A number of considerations of this kind have suggested that space might not be
infinitely divisible. It may have a quantum granularity at the Planck scale, analogous
to the granularity of the energy in a quantum oscillator. This granularity of
space is fully realized in certain Quantum Gravity theories, such as loop Quantum
Gravity, and there are hints of it also in string theory. Since this is a quantum
granularity, it escapes the traditional objections to the atomic nature of space.
1.1.2 Time
Time is affected even more radically by the quantization of gravity. In conventional
QM, time is treated as an external parameter and transition probabilities change
in time. In GR there is no external time parameter. Coordinate time is a gauge
variable which is not observable, and the physical variable measured by a clock is
a nontrivial function of the gravitational field. Fundamental equations of Quantum
Gravity might therefore not be written as evolution equations in an observable time
variable. And in fact, in the quantum-gravity equation par excellence, the Wheeler–
deWitt equation, there is no time variable t at all.
Much has been written on the fact that the equations of nonperturbative Quantum
Gravity do not contain the time variable t. This presentation of the “problem of
time in Quantum Gravity”, however, is a bit misleading, since it mixes a problem
of classical GR with a specific Quantum Gravity issue. Indeed, classical GR as
well can be entirely formulated in the Hamilton–Jacobi formalism, where no time
variable appears either.
In classical GR, indeed, the notion of time differs strongly from the one used in
the special-relativistic context. Before special relativity, one assumed that there is
a universal physical variable t, measured by clocks, such that all physical phenomena
can be described in terms of evolution equations in the independent variable t.
In special relativity, this notion of time is weakened. Clocks do not measure a universal
time variable, but only the proper time elapsed along inertial trajectories. If
we fix a Lorentz frame, nevertheless, we can still describe all physical phenomena
in terms of evolution equations in the independent variable x0, even though this
description hides the covariance of the system.
Unfinished revolution 7
In general relativity, when we describe the dynamics of the gravitational field
(not to be confused with the dynamics of matter in a given gravitational field),
there is no external time variable that can play the role of observable independent
evolution variable. The field equations are written in terms of an evolution parameter,
which is the time coordinate x0; but this coordinate does not correspond to
anything directly observable. The proper time τ along spacetime trajectories cannot
be used as an independent variable either, as τ is a complicated non-local
function of the gravitational field itself. Therefore, properly speaking, GR does
not admit a description as a system evolving in terms of an observable time variable.
This does not mean that GR lacks predictivity.
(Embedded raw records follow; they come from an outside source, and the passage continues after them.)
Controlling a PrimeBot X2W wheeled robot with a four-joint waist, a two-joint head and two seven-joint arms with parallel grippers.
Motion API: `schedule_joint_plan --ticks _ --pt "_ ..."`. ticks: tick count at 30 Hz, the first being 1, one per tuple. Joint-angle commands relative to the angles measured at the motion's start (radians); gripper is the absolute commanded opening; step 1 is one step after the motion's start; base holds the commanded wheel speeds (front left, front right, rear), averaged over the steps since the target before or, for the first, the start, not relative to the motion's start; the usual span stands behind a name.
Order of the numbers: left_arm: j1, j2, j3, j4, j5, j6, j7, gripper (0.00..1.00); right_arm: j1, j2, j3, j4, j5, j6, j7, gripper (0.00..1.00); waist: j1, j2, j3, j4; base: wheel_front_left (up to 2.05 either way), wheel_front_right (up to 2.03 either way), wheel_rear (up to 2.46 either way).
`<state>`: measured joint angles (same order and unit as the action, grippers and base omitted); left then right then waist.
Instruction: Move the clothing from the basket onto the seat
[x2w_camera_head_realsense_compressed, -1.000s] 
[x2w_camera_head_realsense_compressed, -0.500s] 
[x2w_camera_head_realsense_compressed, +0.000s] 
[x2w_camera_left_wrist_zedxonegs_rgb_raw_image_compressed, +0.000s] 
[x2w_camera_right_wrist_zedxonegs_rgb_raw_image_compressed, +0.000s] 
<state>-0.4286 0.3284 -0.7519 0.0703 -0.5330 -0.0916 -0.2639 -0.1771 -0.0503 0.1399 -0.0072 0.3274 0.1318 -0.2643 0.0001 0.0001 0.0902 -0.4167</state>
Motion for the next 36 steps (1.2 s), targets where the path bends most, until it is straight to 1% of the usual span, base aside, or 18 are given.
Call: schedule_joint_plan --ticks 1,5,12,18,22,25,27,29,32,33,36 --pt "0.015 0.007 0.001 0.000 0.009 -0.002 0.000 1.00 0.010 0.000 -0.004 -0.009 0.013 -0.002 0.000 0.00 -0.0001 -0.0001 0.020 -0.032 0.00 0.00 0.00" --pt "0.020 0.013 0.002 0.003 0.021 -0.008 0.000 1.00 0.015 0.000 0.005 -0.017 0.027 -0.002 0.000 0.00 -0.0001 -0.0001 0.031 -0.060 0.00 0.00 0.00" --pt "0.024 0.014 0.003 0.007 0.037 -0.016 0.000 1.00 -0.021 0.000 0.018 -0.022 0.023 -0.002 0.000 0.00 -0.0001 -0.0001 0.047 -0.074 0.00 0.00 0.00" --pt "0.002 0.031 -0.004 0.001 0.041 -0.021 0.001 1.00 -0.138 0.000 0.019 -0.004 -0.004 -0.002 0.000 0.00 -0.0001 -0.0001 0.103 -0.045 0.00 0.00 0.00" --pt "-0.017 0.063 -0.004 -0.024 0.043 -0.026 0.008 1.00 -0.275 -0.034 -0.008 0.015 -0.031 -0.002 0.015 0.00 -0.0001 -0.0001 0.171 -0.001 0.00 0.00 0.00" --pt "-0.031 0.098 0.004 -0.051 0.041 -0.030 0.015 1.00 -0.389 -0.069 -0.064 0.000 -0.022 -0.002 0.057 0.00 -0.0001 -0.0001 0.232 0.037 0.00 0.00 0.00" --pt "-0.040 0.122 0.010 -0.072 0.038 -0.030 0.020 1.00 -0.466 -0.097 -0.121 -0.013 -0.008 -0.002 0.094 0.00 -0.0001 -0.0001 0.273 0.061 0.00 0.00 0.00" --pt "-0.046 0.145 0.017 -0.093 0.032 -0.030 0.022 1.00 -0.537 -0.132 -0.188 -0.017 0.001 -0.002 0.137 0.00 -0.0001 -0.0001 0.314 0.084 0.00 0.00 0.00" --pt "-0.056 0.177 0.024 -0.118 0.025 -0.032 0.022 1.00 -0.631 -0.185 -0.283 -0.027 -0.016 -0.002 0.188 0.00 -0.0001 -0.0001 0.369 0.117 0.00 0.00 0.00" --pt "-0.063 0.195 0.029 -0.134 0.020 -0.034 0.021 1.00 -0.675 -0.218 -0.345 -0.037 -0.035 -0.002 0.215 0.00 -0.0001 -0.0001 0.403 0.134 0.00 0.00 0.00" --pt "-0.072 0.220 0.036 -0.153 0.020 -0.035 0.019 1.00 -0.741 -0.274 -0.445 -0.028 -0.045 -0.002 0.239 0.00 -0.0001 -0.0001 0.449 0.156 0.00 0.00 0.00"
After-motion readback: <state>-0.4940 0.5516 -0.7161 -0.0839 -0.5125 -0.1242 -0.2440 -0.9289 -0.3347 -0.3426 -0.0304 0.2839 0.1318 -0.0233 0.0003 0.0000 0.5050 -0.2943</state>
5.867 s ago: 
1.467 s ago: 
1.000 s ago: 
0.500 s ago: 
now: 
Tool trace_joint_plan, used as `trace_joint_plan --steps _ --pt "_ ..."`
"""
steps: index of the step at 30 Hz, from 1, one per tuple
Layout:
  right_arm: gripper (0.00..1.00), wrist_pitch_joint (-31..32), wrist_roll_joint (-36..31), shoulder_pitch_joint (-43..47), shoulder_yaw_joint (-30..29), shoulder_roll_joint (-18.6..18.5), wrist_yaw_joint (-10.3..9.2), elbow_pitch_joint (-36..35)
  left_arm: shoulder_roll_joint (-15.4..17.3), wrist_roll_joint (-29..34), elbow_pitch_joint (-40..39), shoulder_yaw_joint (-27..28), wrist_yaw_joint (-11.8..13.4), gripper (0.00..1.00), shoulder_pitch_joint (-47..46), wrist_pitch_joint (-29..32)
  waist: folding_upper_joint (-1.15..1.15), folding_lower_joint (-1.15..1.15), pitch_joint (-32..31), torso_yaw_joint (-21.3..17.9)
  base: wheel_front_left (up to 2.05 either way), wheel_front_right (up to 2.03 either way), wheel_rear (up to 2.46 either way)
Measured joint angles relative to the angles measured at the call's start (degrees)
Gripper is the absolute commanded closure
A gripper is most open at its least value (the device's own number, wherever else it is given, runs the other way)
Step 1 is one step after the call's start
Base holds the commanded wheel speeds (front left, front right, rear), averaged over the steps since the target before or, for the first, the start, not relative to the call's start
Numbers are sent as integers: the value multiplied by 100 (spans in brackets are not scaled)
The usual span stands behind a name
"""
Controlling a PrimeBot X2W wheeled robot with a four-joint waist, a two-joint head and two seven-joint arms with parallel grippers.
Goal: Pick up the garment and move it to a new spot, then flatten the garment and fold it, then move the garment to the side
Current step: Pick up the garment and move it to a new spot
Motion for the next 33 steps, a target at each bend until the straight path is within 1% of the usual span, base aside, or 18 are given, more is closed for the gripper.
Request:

Simply put, what GR predicts
are relations between (partial) observables, which in general cannot be represented
as the evolution of dependent variables on a preferred independent time
variable.
This weakening of the notion of time in classical GR is rarely emphasized: after
all, in classical GR we may disregard the full dynamical structure of the theory and
consider only individual solutions of its equations of motion. A single solution of
the GR equations of motion determines “a spacetime”, where a notion of proper
time is associated to each timelike worldline.
But in the quantum context a single solution of the dynamical equation is like a
single “trajectory” of a quantum particle: in quantum theory there are no physical
individual trajectories: there are only transition probabilities between observable
eigenvalues. Therefore in Quantum Gravity it is likely to be impossible to describe
the world in terms of a spacetime, in the same sense in which the motion of a
quantum electron cannot be described in terms of a single trajectory.
To make sense of the world at the Planck scale, and to find a consistent conceptual
framework for GR and QM, we might have to give up the notion of time
altogether, and learn ways to describe the world in atemporal terms. Time might be
a useful concept only within an approximate description of the physical reality.
1.1.3 Conceptual issues
The key difficulty of Quantum Gravity may therefore be to find a way to understand
the physical world in the absence of the familiar stage of space and time. What
might be needed is to free ourselves from the prejudices associated with the habit
of thinking of the world as “inhabiting space” and “evolving in time”.
Technically, this means that the quantum states of the gravitational field cannot
be interpreted like the n-particle states of conventional QFT as living on a given
spacetime. Rather, these quantum states must themselves determine and define a
spacetime – in the manner in which the classical solutions of GR do.
8 C. Rovelli
Conceptually, the key question is whether or not it is logically possible to understand
the world in the absence of fundamental notions of time and time evolution,
and whether or not this is consistent with our experience of the world.
The difficulties of Quantum Gravity are indeed largely conceptual. Progress in
Quantum Gravity cannot be just technical. The search for a quantum theory of gravity
raises once more old questions such as: What is space? What is time? What is
the meaning of “moving”? Is motion to be defined with respect to objects or with
respect to space? And also: What is causality? What is the role of the observer
in physics? Questions of this kind have played a central role in periods of major
advances in physics. For instance, they played a central role for Einstein, Heisenberg,
and Bohr; but also for Descartes, Galileo, Newton and their contemporaries,
as well as for Faraday and Maxwell.
Today some physicists view this manner of posing problems as “too philosophical”.
Many physicists of the second half of the twentieth century, indeed, have
viewed questions of this nature as irrelevant. This view was appropriate for the
problems they were facing. When the basics are clear and the issue is problemsolving
within a given conceptual scheme, there is no reason to worry about
foundations: a pragmatic approach is the most effective one. Today the kind of
difficulties that fundamental physics faces has changed. To understand quantum
spacetime, physics has to return, once more, to those foundational questions.

 

I would like to thank alephnull, for his link to Stanford University.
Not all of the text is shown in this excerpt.